### [EXERCISE]
Copy each line below that contains "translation".

#####

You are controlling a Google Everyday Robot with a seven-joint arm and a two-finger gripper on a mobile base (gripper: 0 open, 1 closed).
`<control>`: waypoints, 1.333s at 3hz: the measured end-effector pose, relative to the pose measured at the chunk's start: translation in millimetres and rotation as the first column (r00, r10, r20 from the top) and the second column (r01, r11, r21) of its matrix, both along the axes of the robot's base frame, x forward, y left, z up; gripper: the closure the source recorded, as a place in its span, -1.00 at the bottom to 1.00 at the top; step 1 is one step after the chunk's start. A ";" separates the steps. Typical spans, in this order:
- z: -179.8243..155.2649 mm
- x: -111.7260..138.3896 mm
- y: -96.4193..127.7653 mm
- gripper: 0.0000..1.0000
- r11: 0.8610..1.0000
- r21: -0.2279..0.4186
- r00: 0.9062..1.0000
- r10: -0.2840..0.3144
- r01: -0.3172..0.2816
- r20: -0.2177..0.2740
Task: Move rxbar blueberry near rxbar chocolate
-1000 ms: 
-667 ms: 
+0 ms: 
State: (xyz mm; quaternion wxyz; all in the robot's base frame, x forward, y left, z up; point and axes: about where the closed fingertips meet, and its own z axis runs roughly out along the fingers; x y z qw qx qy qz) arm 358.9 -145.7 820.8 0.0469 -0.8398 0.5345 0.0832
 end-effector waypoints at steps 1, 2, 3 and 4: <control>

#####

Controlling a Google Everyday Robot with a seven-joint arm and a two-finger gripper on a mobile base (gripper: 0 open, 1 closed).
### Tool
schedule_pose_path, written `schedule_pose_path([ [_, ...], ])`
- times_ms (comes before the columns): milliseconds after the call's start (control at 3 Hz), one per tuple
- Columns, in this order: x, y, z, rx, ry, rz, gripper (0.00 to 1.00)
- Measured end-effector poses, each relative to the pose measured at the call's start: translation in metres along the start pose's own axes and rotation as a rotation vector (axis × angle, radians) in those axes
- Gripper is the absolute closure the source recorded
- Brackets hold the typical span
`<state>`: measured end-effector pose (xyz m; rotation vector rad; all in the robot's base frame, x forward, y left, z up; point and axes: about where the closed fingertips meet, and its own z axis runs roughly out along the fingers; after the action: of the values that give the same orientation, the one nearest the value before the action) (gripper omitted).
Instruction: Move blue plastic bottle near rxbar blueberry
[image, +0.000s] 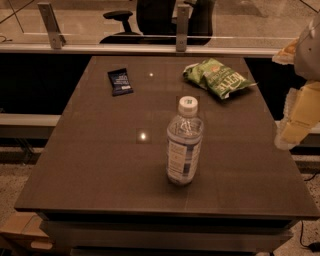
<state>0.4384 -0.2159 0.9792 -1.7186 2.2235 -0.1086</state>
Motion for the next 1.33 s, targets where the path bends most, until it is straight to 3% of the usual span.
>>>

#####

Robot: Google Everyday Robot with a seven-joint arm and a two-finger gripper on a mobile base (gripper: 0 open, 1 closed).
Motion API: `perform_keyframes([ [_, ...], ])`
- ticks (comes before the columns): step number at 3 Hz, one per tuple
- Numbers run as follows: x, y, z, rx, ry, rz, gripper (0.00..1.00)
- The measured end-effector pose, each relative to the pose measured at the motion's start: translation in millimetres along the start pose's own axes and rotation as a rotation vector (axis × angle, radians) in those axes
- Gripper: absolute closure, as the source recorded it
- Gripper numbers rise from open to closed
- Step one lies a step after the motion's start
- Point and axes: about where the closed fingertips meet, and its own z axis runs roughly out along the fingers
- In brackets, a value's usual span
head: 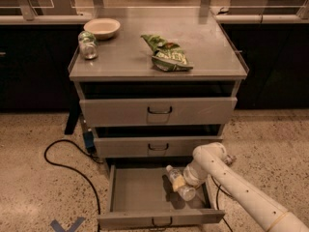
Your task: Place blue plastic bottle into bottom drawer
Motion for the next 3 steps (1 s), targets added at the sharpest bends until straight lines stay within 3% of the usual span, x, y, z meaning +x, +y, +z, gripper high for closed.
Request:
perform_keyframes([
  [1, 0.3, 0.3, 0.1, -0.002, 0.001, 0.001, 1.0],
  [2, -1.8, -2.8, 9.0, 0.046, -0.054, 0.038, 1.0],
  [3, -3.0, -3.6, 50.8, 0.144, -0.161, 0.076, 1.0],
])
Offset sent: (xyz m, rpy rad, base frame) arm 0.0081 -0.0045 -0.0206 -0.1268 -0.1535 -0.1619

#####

### [TASK ANSWER]
`<control>`: waypoints, 1.333s at 3hz: the measured end-effector pose, relative to the pose measured at the chunk's start: translation in millimetres and rotation as the first column (r00, r10, r20 from the top) and the second column (r01, r11, r21) of its matrix, both along the axes of the robot's base frame, x forward, y left, z up; gripper: the closure the source recorded, as a place in its span, -1.00 at the bottom to 1.00 at the top; step 1 is one step after the chunk's start. A ";" separates the steps. Typical spans, in this order:
- Measured end-effector poses, each relative to the pose measured at the call's start: translation in metres along the start pose's own axes and rotation as a rotation vector (axis × angle, radians) in those axes
- The measured end-effector pose, each relative to the pose measured at the motion's start: translation in millimetres along the start pose's own axes and rotation as a rotation vector (axis × angle, radians) in those axes

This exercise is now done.